-- Exercise data follows --

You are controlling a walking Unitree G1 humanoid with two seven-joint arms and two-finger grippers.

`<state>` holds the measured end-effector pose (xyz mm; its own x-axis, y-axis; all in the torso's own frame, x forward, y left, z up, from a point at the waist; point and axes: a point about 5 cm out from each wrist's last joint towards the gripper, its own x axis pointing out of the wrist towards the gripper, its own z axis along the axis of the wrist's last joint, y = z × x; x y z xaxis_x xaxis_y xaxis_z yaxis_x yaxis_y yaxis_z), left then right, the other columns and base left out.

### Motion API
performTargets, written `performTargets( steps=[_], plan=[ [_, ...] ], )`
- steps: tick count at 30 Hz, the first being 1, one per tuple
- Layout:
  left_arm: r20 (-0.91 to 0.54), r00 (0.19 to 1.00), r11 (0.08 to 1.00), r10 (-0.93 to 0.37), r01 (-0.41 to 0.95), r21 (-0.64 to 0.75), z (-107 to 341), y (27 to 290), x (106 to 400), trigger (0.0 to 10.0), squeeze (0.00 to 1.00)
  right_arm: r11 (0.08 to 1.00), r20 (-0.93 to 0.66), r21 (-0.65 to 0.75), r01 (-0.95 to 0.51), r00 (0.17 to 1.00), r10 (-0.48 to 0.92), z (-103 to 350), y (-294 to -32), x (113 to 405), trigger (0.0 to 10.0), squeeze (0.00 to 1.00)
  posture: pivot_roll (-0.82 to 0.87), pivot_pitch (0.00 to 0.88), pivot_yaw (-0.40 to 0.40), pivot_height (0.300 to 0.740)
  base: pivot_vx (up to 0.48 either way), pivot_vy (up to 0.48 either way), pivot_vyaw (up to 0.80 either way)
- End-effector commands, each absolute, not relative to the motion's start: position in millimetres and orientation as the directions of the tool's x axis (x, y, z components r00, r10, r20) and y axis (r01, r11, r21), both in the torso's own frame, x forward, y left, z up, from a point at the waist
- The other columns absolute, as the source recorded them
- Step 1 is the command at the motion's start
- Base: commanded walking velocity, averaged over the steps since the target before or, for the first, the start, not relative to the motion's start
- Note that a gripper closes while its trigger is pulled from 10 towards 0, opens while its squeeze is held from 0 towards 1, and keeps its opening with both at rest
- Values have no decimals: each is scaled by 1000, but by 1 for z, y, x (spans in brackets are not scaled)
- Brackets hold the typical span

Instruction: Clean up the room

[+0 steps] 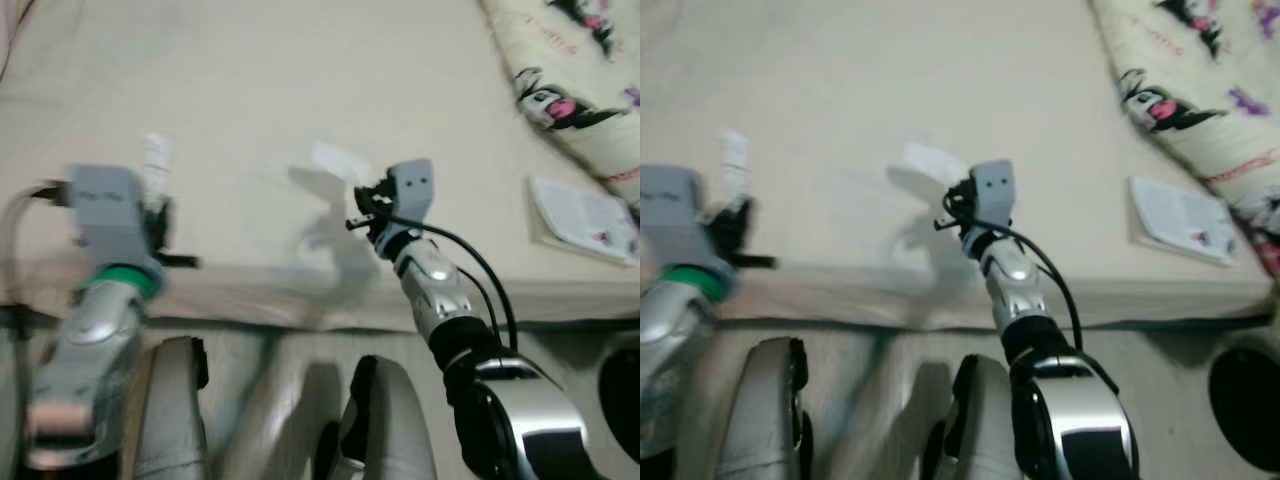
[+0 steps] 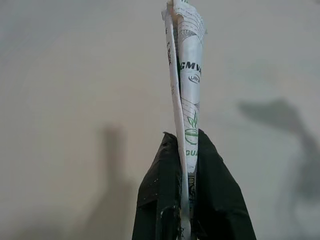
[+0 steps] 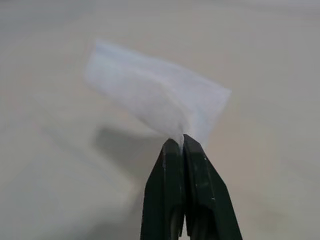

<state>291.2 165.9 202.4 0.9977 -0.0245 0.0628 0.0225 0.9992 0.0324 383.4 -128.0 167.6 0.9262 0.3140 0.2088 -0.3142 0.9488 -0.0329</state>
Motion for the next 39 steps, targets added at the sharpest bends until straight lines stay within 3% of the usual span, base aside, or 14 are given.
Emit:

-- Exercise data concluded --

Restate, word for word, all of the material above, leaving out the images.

### Response to this task
You are controlling a walking Unitree G1 humanoid with two seven-joint arms and two-finger grippers.

`<state>` holds the measured end-effector pose (xyz mm; its own x-axis, y-axis; all in the torso's own frame, x forward, y left, z up, from a point at the waist; point and axes: a point about 5 cm out from each wrist's last joint towards the gripper, its own x axis pointing out of the wrist towards the gripper, its own z axis along the axis of the wrist's last joint, y = z × x; x y z xaxis_x xaxis_y xaxis_z yaxis_x yaxis_y yaxis_z), left then right, the other columns and base left out.

### Motion API
performTargets, written `performTargets( steps=[_], plan=[ [_, ...] ], )`
- steps: tick count at 30 Hz, the first being 1, one per tuple
- Layout:
  left_arm: r20 (-0.91 to 0.54), r00 (0.19 to 1.00), r11 (0.08 to 1.00), r10 (-0.93 to 0.37), r01 (-0.41 to 0.95), r21 (-0.64 to 0.75), z (-107 to 341), y (27 to 290), x (106 to 400), trigger (0.0 to 10.0), squeeze (0.00 to 1.00)
  right_arm: r11 (0.08 to 1.00), r20 (-0.93 to 0.66), r21 (-0.65 to 0.75), r01 (-0.95 to 0.51), r00 (0.17 to 1.00), r10 (-0.48 to 0.92), z (-103 to 350), y (-294 to -32), x (113 to 405), trigger (0.0 to 10.0), squeeze (0.00 to 1.00)
  posture: pivot_roll (-0.82 to 0.87), pivot_pitch (0.00 to 0.88), pivot_yaw (-0.40 to 0.40), pivot_height (0.300 to 0.740)
  base: pivot_vx (up to 0.48 either way), pivot_vy (up to 0.48 either way), pivot_vyaw (up to 0.80 either way)
- End-effector commands, each absolute, not relative to the motion's start: position in millimetres and orientation as the directions of the tool's x axis (x, y, z components r00, r10, r20) and y axis (r01, r11, r21), both in the torso's own frame, x forward, y left, z up, from a point at the waist
- The other columns absolute, as the source recorded them
- Step 1 is the command at the motion's start
- Base: commanded walking velocity, averaged over the steps since the target before or, for the first, the start, not relative to the motion's start
- Note that a gripper closes while its trigger is pulled from 10 towards 0, opens while its squeeze is held from 0 towards 1, and keeps its opening with both at rest
- Values have no decimals: each is scaled by 1000, but by 1 for z, y, x (spans in brackets are not scaled)
- Brackets hold the typical span

Instruction: Clean up the room

[+0 steps] 
[+0 steps] 
[+0 steps] 

<state>291.2 165.9 202.4 0.9977 -0.0245 0.0628 0.0225 0.9992 0.0324 383.4 -128.0 167.6 0.9262 0.3140 0.2088 -0.3142 0.9488 -0.0329</state>
Motion for the next 39 steps, targets added at the sharpest bends until straight lines stay within 3% of the usual span, base aside, or 14 are given.
Emit:

Output for the exercise is now complete.